**Records from a dataset:**
══════

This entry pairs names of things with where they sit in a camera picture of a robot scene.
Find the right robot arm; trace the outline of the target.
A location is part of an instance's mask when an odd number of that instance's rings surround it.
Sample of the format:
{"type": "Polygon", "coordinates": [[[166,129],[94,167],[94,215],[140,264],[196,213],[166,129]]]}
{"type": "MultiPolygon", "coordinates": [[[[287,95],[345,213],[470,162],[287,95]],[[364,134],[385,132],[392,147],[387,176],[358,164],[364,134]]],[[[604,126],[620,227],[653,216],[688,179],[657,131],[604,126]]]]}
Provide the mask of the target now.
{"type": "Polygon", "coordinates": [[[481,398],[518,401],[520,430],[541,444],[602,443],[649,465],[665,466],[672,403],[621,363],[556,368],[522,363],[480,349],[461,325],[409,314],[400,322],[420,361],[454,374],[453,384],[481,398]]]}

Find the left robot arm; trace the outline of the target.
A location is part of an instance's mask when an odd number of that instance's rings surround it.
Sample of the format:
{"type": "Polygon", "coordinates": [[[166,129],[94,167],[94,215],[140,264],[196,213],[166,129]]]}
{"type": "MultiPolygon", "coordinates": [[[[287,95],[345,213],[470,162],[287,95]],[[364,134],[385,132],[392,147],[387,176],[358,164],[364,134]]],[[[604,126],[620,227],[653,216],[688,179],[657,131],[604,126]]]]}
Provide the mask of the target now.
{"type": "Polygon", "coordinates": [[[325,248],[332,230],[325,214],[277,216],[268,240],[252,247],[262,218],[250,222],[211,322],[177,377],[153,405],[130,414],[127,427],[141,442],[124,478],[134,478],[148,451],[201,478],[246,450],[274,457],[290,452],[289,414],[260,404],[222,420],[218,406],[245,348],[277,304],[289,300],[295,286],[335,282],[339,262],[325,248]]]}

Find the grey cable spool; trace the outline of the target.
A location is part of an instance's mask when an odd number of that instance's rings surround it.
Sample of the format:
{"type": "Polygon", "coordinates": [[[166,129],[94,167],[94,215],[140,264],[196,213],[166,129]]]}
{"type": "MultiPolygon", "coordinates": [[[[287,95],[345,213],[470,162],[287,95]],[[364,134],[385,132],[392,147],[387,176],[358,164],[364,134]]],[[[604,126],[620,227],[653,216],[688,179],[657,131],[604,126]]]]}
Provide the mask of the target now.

══════

**Problem details:** Repeat all of the records exactly.

**Expected answer:**
This entry pairs names of things with where they sit in a camera picture of a robot scene.
Find the right robot arm; trace the outline of the target.
A location is part of an instance's mask when an odd number of that instance's rings surround it.
Sample of the format:
{"type": "Polygon", "coordinates": [[[166,129],[94,167],[94,215],[140,264],[196,213],[166,129]]]}
{"type": "MultiPolygon", "coordinates": [[[[287,95],[345,213],[470,162],[287,95]],[[364,134],[385,132],[392,147],[387,176],[358,164],[364,134]]],[[[604,126],[620,227],[653,216],[688,179],[657,131],[604,126]]]]}
Provide the mask of the target now.
{"type": "Polygon", "coordinates": [[[481,398],[518,401],[520,430],[541,444],[602,443],[649,465],[665,466],[672,403],[621,363],[556,368],[522,363],[480,349],[461,325],[409,314],[400,322],[420,361],[454,374],[453,384],[481,398]]]}

Find the left robot arm; trace the outline of the target.
A location is part of an instance's mask when an odd number of that instance's rings surround it.
Sample of the format:
{"type": "Polygon", "coordinates": [[[166,129],[94,167],[94,215],[140,264],[196,213],[166,129]]]}
{"type": "MultiPolygon", "coordinates": [[[[287,95],[345,213],[470,162],[287,95]],[[364,134],[385,132],[392,147],[387,176],[358,164],[364,134]]],[[[604,126],[620,227],[653,216],[688,179],[657,131],[604,126]]]]}
Provide the mask of the target now.
{"type": "Polygon", "coordinates": [[[325,248],[332,230],[325,214],[277,216],[268,240],[252,247],[262,218],[250,222],[211,322],[177,377],[153,405],[130,414],[127,427],[141,442],[124,478],[134,478],[148,451],[201,478],[246,450],[274,457],[290,452],[289,414],[260,404],[222,420],[218,406],[245,348],[277,304],[289,300],[295,286],[335,282],[339,262],[325,248]]]}

Find the grey cable spool; trace the outline of the target.
A location is part of an instance's mask when an odd number of that instance's rings surround it.
Sample of the format:
{"type": "Polygon", "coordinates": [[[166,129],[94,167],[94,215],[140,264],[196,213],[166,129]]]}
{"type": "MultiPolygon", "coordinates": [[[[287,95],[345,213],[470,162],[287,95]],[[364,134],[385,132],[392,147],[387,176],[358,164],[364,134]]],[[[604,126],[620,227],[653,216],[688,179],[657,131],[604,126]]]]}
Provide the mask of the target now.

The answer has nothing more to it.